Early on, I was a bit surprised at the shifting in narrative for Peninsula. The first act is a bit slow in setting it all up, in fact it’s nothing like Train to Busan, because that is a movie that starts and never slows down. Peninsula is an interesting path, starting out as an Escape from New York riff, morphing into a mixture of Escape from L.A. and Beyond Thunderdome– there’s a zombie murderball cage match that could be a different movie- and then finishing with a night time car chase scene that would make Mad Max: Fury Road blush. Director Yeon Sang-ho is not interested in letting Peninsula get on a path and just go. The director/writer and co-writer Yong-jae Ryu are more interested in developing the characters involved, giving them a depth, which is both honest and off-putting. That depth is earned in the end, especially with death an easy outcome for all. When the jets fire on all cylinders, especially when a night time car chase, Peninsula is a hell-bent locomotive screaming down the track.

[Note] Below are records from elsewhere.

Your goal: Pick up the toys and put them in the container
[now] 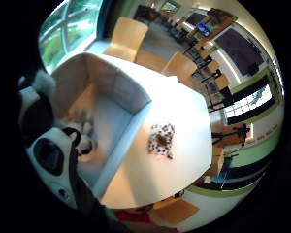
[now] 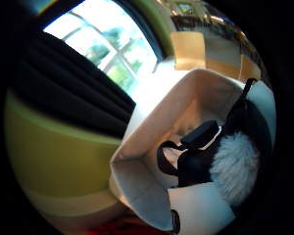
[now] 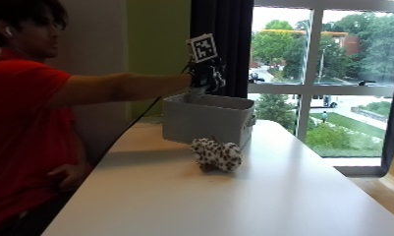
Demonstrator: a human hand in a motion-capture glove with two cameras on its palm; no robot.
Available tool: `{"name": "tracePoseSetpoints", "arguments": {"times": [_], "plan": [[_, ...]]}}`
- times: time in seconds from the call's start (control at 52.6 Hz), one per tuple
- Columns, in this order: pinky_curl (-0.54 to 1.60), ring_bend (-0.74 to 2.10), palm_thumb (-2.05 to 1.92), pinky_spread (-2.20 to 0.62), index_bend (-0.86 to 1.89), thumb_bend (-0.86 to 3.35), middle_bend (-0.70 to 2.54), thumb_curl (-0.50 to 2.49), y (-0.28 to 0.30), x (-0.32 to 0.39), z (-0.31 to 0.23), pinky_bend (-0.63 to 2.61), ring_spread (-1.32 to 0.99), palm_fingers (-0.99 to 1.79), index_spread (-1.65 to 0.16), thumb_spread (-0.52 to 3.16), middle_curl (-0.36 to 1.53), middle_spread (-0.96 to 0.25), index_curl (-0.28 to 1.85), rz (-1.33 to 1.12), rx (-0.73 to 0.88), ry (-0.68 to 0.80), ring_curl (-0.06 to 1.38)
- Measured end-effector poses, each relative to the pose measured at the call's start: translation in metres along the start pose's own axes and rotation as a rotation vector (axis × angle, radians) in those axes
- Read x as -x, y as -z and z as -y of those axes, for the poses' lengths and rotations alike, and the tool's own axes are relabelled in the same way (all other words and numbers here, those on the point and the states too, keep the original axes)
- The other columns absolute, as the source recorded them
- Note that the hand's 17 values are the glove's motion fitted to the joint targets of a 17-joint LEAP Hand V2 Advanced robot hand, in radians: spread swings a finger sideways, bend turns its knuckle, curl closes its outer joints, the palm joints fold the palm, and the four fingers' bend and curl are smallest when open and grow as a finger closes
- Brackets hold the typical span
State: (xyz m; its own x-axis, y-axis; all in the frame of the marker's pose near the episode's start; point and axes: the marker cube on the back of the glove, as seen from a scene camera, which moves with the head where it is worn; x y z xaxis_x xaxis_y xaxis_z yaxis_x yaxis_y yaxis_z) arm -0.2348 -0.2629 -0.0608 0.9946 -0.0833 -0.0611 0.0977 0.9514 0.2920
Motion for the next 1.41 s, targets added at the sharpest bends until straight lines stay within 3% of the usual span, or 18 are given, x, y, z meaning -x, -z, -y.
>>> {"name": "tracePoseSetpoints", "arguments": {"times": [0.209,0.285,0.399,0.437,0.475,0.57,0.646,0.684,0.703,0.931,1.14,1.407], "plan": [[0.43,1.3,0.48,-0.41,0.87,0.03,1.15,1.35,-0.009,0.008,-0.002,0.92,-0.35,1.19,-0.23,0.78,0.73,-0.22,0.91,0.039,0.022,-0.042,0.53],[0.43,1.29,0.47,-0.41,0.86,0.02,1.14,1.36,-0.014,-0.006,-0.003,0.92,-0.35,1.18,-0.23,0.78,0.72,-0.22,0.91,-0.042,0.056,-0.214,0.53],[0.42,1.22,0.43,-0.44,0.75,-0.02,1.04,1.34,-0.015,0.003,-0.015,0.93,-0.37,1.05,-0.25,0.8,0.69,-0.24,0.88,0.088,0.132,0.016,0.5],[0.45,1.23,0.35,-0.43,0.53,-0.06,0.89,1.29,-0.018,0.0,-0.019,1.04,-0.36,0.78,-0.27,0.85,0.65,-0.27,0.85,0.091,0.176,0.034,0.5],[0.46,1.24,0.31,-0.43,0.46,-0.05,0.86,1.25,-0.021,-0.002,-0.022,1.08,-0.36,0.76,-0.28,0.89,0.64,-0.29,0.85,0.095,0.228,0.049,0.5],[0.5,1.04,-0.04,-0.26,0.28,-0.12,0.57,1.05,-0.029,-0.003,-0.026,1.18,-0.3,0.09,-0.33,1.03,0.55,-0.24,0.76,0.106,0.318,0.039,0.46],[0.48,0.83,-0.12,-0.14,0.23,-0.12,0.48,0.92,-0.031,-0.003,-0.027,1.17,-0.24,-0.12,-0.37,1.07,0.5,-0.2,0.69,0.095,0.314,0.024,0.38],[0.46,0.78,-0.12,-0.11,0.2,-0.1,0.45,0.86,-0.032,-0.005,-0.027,1.17,-0.22,-0.06,-0.39,1.09,0.48,-0.19,0.65,0.088,0.295,0.024,0.35],[0.45,0.65,-0.15,-0.08,0.2,-0.12,0.4,0.83,-0.032,-0.006,-0.028,1.18,-0.18,-0.21,-0.39,1.09,0.46,-0.17,0.63,0.083,0.282,0.021,0.3],[0.39,0.39,-0.14,0.06,0.2,-0.11,0.22,0.56,-0.023,-0.066,-0.046,1.08,-0.06,-0.11,-0.41,1.09,0.4,-0.12,0.56,0.101,0.177,-0.005,0.21],[0.34,0.35,-0.11,0.11,0.21,-0.09,0.18,0.41,-0.019,-0.144,-0.073,0.95,-0.06,-0.02,-0.42,1.09,0.38,-0.12,0.53,-0.056,0.238,-0.039,0.21],[0.31,0.32,-0.09,0.12,0.22,-0.07,0.18,0.32,-0.032,-0.218,-0.105,0.87,-0.06,-0.01,-0.43,1.1,0.37,-0.12,0.51,-0.062,0.245,-0.139,0.22]]}}
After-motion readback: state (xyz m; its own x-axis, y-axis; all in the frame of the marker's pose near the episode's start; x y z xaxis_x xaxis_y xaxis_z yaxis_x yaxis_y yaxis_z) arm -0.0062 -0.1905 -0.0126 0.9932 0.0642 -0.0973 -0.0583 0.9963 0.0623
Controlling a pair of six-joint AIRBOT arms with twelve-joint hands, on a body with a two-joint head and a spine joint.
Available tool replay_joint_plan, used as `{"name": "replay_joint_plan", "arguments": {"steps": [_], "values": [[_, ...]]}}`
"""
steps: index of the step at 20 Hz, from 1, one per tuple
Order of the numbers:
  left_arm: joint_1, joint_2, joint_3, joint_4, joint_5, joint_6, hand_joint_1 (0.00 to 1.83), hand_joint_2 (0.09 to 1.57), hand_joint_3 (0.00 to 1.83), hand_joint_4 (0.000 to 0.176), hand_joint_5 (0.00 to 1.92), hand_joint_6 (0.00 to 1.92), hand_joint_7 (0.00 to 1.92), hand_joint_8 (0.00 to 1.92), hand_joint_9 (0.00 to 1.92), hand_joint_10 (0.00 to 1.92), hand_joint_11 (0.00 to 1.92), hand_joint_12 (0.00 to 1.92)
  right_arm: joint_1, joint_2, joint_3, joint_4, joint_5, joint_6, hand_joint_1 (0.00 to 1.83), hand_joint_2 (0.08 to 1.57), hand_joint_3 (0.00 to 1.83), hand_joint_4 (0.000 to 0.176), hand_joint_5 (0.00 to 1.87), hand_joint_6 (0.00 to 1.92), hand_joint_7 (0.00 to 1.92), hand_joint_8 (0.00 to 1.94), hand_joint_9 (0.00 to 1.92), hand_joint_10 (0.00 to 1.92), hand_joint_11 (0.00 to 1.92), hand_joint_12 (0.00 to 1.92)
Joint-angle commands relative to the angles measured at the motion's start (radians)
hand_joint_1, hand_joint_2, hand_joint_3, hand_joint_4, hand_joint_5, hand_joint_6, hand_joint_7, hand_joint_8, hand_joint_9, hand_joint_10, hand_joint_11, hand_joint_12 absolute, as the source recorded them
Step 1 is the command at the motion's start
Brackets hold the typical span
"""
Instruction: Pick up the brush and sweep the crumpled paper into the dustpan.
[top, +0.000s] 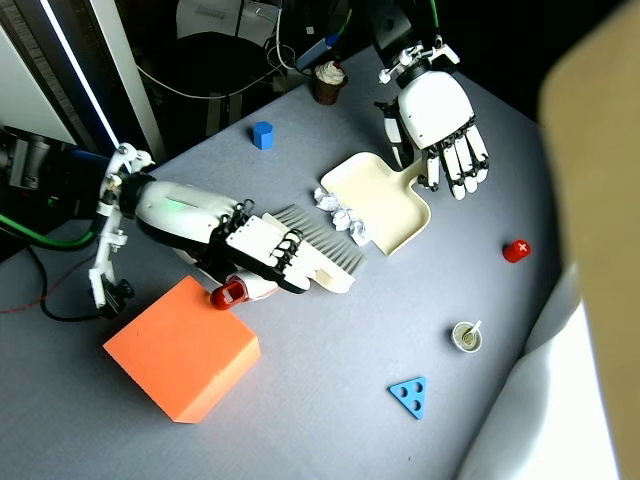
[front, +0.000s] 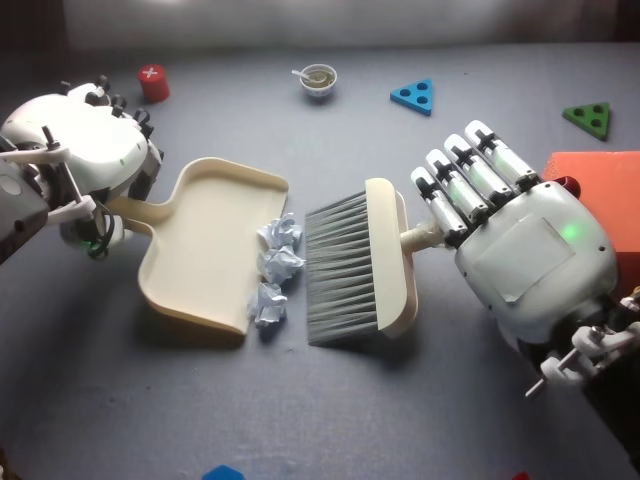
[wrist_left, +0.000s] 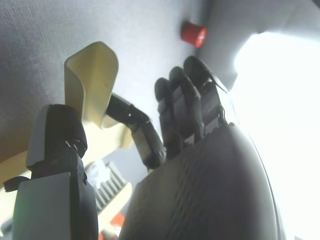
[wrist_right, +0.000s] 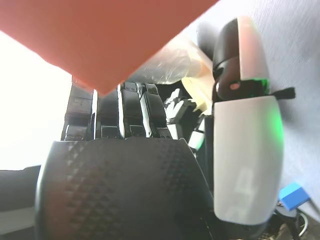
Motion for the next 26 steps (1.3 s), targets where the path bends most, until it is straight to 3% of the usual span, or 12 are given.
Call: {"name": "replay_joint_plan", "arguments": {"steps": [1, 4, 5, 6, 7, 11, 13, 16, 18, 19, 24, 26], "values": [[-0.016, 0.008, 0.0, 0.039, -0.086, 0.009, 0.95, 1.23, 0.01, 0.097, 0.76, 1.33, 0.34, 0.0, 0.28, 0.0, 0.0, 0.73, 0.013, -0.008, 0.013, -0.071, -0.081, -0.003, 0.99, 1.0, 0.0, 0.0, 0.19, 0.01, 0.18, 0.01, 0.2, 0.01, 0.24, 0.02], [-0.025, 0.006, 0.0, 0.045, -0.084, 0.009, 0.95, 1.22, 0.0, 0.112, 0.78, 1.29, 0.35, 0.0, 0.28, 0.0, 0.0, 0.72, 0.015, -0.05, 0.055, -0.096, -0.069, 0.004, 1.0, 1.01, 0.0, 0.0, 0.21, 0.01, 0.17, 0.0, 0.18, 0.0, 0.23, 0.02], [-0.027, 0.005, -0.001, 0.047, -0.084, 0.009, 0.99, 1.21, 0.0, 0.046, 0.8, 1.26, 0.36, 0.0, 0.29, 0.0, 0.0, 0.74, 0.017, -0.059, 0.069, -0.098, -0.064, 0.004, 0.95, 1.03, 0.01, 0.0, 0.19, 0.0, 0.16, 0.0, 0.18, 0.0, 0.24, 0.02], [-0.028, 0.003, -0.001, 0.047, -0.084, 0.009, 1.0, 1.21, 0.0, 0.041, 0.8, 1.26, 0.36, 0.0, 0.29, 0.0, 0.0, 0.7, 0.022, -0.066, 0.084, -0.098, -0.06, 0.004, 0.98, 1.02, 0.0, 0.0, 0.21, 0.01, 0.18, 0.01, 0.19, 0.01, 0.24, 0.02], [-0.028, 0.003, -0.001, 0.05, -0.084, 0.009, 0.98, 1.21, 0.0, 0.08, 0.81, 1.25, 0.36, 0.0, 0.28, 0.0, 0.0, 0.7, 0.027, -0.074, 0.103, -0.097, -0.056, 0.004, 0.99, 1.02, 0.0, 0.0, 0.21, 0.01, 0.18, 0.01, 0.2, 0.01, 0.24, 0.02], [-0.027, 0.005, -0.003, 0.051, -0.08, 0.009, 0.98, 1.22, 0.0, 0.064, 0.79, 1.28, 0.34, 0.0, 0.28, 0.0, 0.0, 0.69, 0.05, -0.091, 0.147, -0.095, -0.046, 0.004, 1.02, 1.02, 0.0, 0.0, 0.2, 0.0, 0.17, 0.0, 0.19, 0.0, 0.24, 0.02], [-0.027, 0.006, -0.003, 0.051, -0.081, 0.009, 0.94, 1.23, 0.0, 0.112, 0.76, 1.33, 0.34, 0.0, 0.28, 0.0, 0.0, 0.71, 0.06, -0.096, 0.157, -0.095, -0.044, 0.004, 0.96, 1.03, 0.01, 0.0, 0.2, 0.0, 0.16, 0.0, 0.19, 0.0, 0.24, 0.02], [-0.027, 0.008, -0.005, 0.052, -0.081, 0.009, 1.0, 1.2, 0.0, 0.048, 0.82, 1.24, 0.36, 0.0, 0.3, 0.0, 0.0, 0.74, 0.067, -0.097, 0.154, -0.097, -0.044, 0.004, 0.99, 1.02, 0.0, 0.0, 0.22, 0.01, 0.16, 0.0, 0.18, 0.0, 0.24, 0.02], [-0.028, 0.01, -0.006, 0.051, -0.081, 0.009, 0.95, 1.21, 0.0, 0.125, 0.78, 1.28, 0.34, 0.0, 0.26, 0.0, 0.0, 0.68, 0.066, -0.095, 0.15, -0.099, -0.045, 0.001, 1.0, 1.02, 0.0, 0.0, 0.22, 0.0, 0.17, 0.01, 0.18, 0.0, 0.25, 0.02], [-0.028, 0.011, -0.006, 0.051, -0.081, 0.009, 0.93, 1.23, 0.0, 0.133, 0.76, 1.32, 0.33, 0.0, 0.26, 0.0, 0.0, 0.66, 0.066, -0.094, 0.149, -0.098, -0.045, -0.002, 1.05, 1.02, 0.0, 0.0, 0.25, 0.01, 0.18, 0.01, 0.19, 0.0, 0.26, 0.03], [-0.029, 0.014, -0.005, 0.051, -0.081, 0.009, 0.94, 1.22, 0.0, 0.132, 0.78, 1.29, 0.33, 0.0, 0.27, 0.0, 0.0, 0.7, 0.064, -0.085, 0.152, -0.098, -0.045, -0.007, 1.07, 1.08, 0.0, 0.0, 0.42, 0.01, 0.37, 0.01, 0.37, 0.01, 0.4, 0.07], [-0.029, 0.013, -0.006, 0.052, -0.082, 0.009, 0.95, 1.22, 0.0, 0.116, 0.78, 1.29, 0.33, 0.0, 0.27, 0.0, 0.0, 0.68, 0.064, -0.081, 0.151, -0.098, -0.045, -0.008, 1.1, 1.09, 0.0, 0.0, 0.7, 0.01, 0.74, 0.02, 0.73, 0.03, 0.62, 0.18]]}}
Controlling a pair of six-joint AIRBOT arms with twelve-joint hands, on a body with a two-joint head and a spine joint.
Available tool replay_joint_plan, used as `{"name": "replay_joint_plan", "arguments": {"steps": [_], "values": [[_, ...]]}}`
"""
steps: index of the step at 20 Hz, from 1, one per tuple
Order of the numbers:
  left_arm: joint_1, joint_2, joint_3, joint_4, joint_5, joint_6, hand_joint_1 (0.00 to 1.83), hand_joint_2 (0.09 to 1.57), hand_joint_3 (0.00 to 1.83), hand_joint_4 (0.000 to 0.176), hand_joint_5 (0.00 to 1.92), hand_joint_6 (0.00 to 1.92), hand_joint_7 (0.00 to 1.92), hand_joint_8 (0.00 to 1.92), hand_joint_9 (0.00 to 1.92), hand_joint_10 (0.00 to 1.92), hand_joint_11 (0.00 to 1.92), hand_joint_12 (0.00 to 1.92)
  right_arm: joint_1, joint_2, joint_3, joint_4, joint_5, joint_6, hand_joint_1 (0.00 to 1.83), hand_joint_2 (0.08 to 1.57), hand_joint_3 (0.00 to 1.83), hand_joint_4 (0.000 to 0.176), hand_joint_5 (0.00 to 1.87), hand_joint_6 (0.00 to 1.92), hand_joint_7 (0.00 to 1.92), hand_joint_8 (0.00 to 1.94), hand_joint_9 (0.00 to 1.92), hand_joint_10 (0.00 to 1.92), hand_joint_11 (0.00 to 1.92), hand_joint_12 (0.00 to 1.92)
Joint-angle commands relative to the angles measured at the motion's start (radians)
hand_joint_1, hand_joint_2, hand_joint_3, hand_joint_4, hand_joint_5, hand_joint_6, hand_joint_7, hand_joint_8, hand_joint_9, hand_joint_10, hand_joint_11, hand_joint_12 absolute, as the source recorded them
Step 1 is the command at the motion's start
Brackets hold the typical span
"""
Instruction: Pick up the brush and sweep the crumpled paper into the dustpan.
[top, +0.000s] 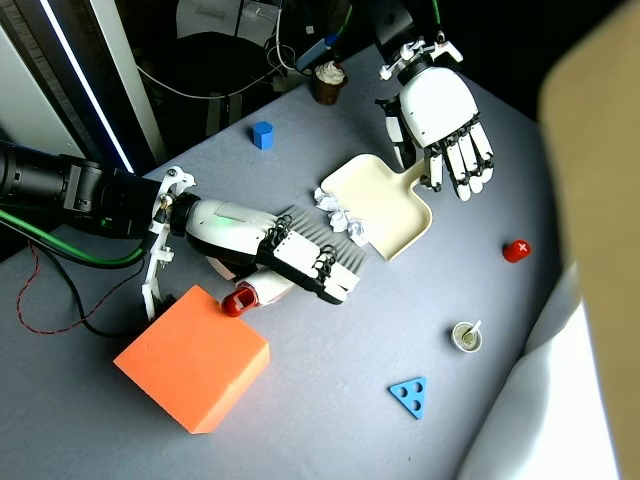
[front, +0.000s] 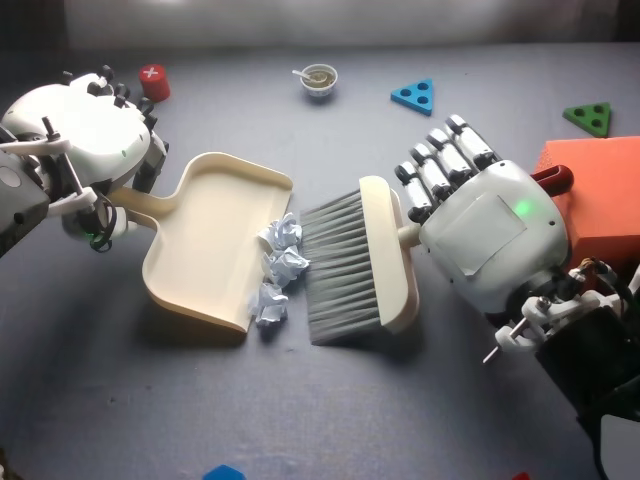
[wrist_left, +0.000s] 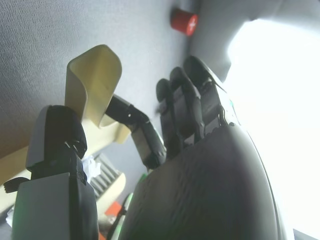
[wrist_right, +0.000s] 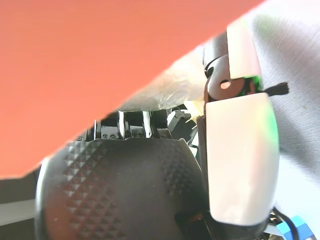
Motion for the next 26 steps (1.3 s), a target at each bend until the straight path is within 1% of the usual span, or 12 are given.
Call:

I realize how silly it is to compare Peninsula to a train, but that spirit is not lost in this installment. There is still a natural propulsion that makes everything entertaining. Where Train to Busan was a zombie train similar to Bong Joon-ho’s Snowpiercer, Peninsula makes up for the ever shifting plot points by making it work when it matters. At one point I thought Peninsula could be a 3 ½ star movie, but the ending is a bit of a problem alone.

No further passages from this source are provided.